Problem to solve | Find the lines in the records below that contain "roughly", and report each of them.

Records |
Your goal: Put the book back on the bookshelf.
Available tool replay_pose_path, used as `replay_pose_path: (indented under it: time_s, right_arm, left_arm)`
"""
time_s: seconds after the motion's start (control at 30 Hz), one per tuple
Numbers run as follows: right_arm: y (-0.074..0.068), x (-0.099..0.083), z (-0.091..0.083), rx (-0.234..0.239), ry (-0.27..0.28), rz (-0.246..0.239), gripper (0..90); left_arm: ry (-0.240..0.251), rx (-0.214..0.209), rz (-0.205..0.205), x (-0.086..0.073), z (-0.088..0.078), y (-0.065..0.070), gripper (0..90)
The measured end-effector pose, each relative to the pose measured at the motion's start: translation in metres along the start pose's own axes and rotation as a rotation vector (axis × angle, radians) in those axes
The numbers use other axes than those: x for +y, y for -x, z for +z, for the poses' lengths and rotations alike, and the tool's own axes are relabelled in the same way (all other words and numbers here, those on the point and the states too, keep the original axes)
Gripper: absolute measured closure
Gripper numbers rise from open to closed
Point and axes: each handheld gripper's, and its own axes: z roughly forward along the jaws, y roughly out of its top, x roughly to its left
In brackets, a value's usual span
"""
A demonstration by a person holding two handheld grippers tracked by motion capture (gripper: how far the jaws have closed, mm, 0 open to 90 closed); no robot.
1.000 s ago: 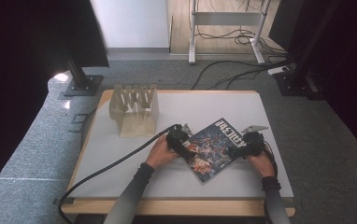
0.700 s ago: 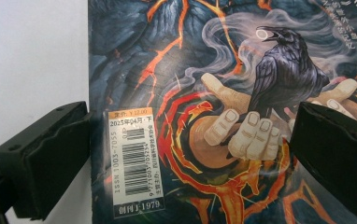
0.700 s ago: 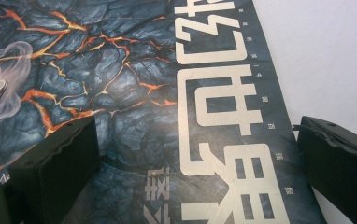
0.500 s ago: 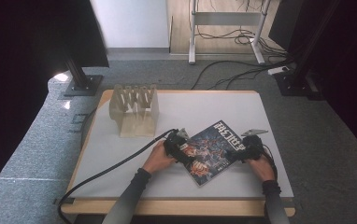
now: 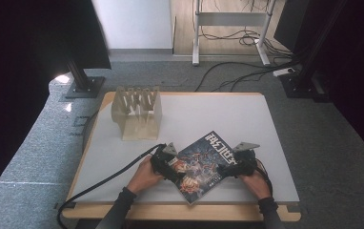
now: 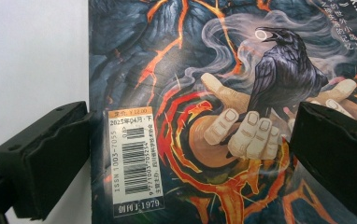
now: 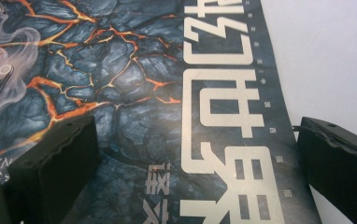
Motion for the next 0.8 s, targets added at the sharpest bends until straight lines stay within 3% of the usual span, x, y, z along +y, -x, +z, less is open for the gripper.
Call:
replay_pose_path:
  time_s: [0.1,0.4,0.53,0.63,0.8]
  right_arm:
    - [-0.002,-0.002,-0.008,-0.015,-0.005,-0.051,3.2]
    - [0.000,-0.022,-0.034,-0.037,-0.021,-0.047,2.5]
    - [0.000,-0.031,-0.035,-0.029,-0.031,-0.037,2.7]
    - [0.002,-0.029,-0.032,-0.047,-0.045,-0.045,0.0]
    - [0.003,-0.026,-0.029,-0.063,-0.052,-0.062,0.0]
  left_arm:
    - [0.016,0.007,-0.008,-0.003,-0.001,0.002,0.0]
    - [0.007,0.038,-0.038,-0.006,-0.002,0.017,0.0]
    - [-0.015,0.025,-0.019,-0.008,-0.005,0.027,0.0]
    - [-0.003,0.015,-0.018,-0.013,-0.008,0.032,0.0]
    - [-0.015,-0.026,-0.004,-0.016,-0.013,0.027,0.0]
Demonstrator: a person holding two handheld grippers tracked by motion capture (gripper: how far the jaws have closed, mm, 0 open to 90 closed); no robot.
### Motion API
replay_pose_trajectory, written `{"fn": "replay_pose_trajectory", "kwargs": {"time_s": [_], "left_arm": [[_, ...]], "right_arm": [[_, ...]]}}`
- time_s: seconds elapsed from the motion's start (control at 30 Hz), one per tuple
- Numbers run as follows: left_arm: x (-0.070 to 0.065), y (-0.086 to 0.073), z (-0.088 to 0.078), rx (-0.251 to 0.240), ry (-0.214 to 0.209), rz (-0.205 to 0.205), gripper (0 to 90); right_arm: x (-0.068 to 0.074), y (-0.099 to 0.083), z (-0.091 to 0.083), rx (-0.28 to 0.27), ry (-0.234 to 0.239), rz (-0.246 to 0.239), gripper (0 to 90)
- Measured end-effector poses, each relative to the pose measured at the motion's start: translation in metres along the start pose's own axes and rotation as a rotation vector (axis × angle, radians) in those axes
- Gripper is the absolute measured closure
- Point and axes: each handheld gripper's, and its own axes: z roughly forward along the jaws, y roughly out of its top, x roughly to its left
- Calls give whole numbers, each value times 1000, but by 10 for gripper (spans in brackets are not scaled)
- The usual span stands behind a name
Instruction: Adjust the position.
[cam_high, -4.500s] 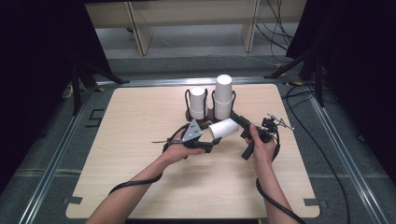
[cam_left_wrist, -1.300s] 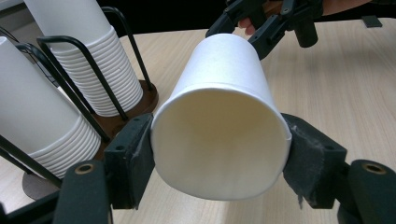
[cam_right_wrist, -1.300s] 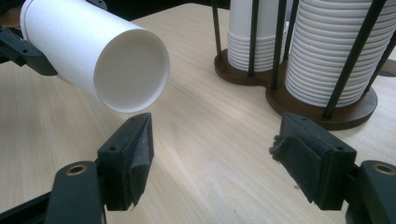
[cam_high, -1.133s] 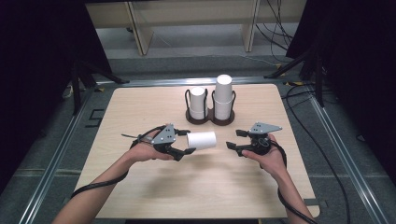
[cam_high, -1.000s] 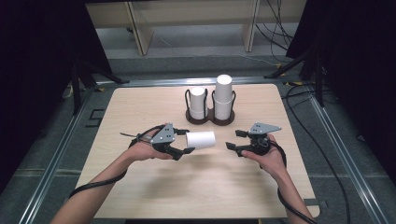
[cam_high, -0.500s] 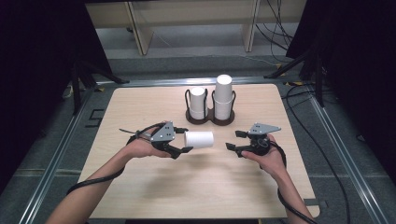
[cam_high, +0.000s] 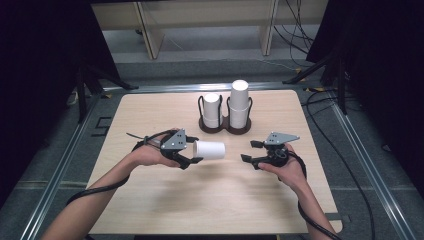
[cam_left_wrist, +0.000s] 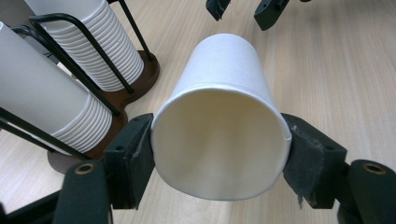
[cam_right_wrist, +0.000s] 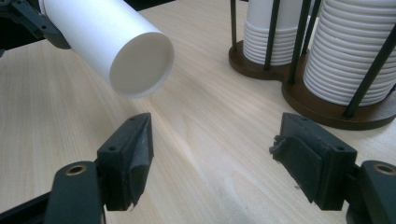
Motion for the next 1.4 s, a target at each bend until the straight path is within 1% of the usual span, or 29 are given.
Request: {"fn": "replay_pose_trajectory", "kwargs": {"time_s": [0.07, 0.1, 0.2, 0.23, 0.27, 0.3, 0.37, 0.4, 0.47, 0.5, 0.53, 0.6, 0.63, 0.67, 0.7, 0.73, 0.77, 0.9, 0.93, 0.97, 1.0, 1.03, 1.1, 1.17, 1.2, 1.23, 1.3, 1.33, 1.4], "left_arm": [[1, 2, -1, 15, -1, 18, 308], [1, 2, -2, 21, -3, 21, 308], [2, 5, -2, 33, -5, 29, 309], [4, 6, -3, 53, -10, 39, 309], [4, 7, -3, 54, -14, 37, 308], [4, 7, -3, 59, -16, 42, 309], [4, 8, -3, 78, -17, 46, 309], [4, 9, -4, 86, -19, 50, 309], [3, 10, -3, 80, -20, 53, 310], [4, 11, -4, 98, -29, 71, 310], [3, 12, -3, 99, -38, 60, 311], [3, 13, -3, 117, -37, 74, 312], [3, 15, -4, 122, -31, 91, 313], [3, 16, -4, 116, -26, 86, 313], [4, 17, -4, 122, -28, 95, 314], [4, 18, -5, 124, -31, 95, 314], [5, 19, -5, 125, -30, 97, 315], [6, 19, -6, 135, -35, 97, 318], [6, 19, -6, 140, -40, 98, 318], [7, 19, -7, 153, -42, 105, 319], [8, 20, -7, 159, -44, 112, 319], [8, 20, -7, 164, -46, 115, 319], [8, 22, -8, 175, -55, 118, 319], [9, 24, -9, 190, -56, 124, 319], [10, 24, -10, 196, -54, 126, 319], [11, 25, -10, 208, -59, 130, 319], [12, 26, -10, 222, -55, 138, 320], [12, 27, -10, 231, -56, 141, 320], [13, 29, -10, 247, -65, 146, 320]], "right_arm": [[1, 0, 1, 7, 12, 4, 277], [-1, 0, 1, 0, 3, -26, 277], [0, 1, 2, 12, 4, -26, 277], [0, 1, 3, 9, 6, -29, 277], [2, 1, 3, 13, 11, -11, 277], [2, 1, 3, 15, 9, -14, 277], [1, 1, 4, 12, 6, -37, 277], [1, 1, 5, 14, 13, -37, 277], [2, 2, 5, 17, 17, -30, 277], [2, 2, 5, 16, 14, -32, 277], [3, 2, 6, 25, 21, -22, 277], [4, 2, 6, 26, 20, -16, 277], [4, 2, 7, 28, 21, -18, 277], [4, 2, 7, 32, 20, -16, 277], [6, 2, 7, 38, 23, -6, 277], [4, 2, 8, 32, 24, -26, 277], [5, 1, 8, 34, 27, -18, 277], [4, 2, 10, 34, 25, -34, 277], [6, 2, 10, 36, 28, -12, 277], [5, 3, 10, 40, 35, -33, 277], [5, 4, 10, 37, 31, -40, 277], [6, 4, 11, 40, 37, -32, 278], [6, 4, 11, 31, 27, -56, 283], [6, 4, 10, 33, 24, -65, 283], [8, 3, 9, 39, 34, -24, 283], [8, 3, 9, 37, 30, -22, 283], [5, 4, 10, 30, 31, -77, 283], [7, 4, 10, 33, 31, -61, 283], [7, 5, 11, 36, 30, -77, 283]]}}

Response to this task |
Point and axes: each handheld gripper's, and its own axes: z roughly forward along the jaws, y roughly out of its top, x roughly to its left
- Point and axes: each handheld gripper's, and its own axes: z roughly forward along the jaws, y roughly out of its top, x roughly to its left

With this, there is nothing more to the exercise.